In the material below, find each line with the word "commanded" and copy it.

--------------------------------

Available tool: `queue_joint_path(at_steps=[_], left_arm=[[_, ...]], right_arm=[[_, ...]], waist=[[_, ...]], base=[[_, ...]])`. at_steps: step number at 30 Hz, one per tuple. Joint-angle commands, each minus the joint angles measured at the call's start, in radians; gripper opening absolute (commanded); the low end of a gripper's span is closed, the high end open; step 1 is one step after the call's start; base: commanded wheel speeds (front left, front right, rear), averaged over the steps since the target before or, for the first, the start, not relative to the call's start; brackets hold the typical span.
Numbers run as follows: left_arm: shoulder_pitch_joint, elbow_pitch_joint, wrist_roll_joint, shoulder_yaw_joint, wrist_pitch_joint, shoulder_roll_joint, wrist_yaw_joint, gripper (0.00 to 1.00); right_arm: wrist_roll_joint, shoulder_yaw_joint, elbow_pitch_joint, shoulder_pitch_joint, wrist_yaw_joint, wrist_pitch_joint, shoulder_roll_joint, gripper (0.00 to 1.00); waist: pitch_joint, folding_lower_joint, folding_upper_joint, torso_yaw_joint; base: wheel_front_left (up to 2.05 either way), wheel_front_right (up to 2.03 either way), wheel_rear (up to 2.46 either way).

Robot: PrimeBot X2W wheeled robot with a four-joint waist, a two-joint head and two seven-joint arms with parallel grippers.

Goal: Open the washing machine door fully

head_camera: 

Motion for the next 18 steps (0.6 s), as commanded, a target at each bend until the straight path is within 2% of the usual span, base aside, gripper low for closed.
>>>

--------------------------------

* [OUTPUT]
Available tool: `queue_joint_path(at_steps=[_], left_arm=[[_, ...]], right_arm=[[_, ...]], waist=[[_, ...]], base=[[_, ...]])`. at_steps: step number at 30 Hz, one per tuple. Joint-angle commands, each minus the joint angles measured at the call's start, in radians; gripper opening absolute (commanded); the low end of a gripper's span is closed, the high end open; step 1 is one step after the call's start; base: commanded wheel speeds (front left, front right, rear), averaged over the steps since the target before or, for the first, the start, not relative to the call's start; brackets hold the typical span.
Motion for the next 18 steps (0.6 s), as commanded, a target at each bend until the straight path is within 2% of the usual span, base aside, gripper low for closed.

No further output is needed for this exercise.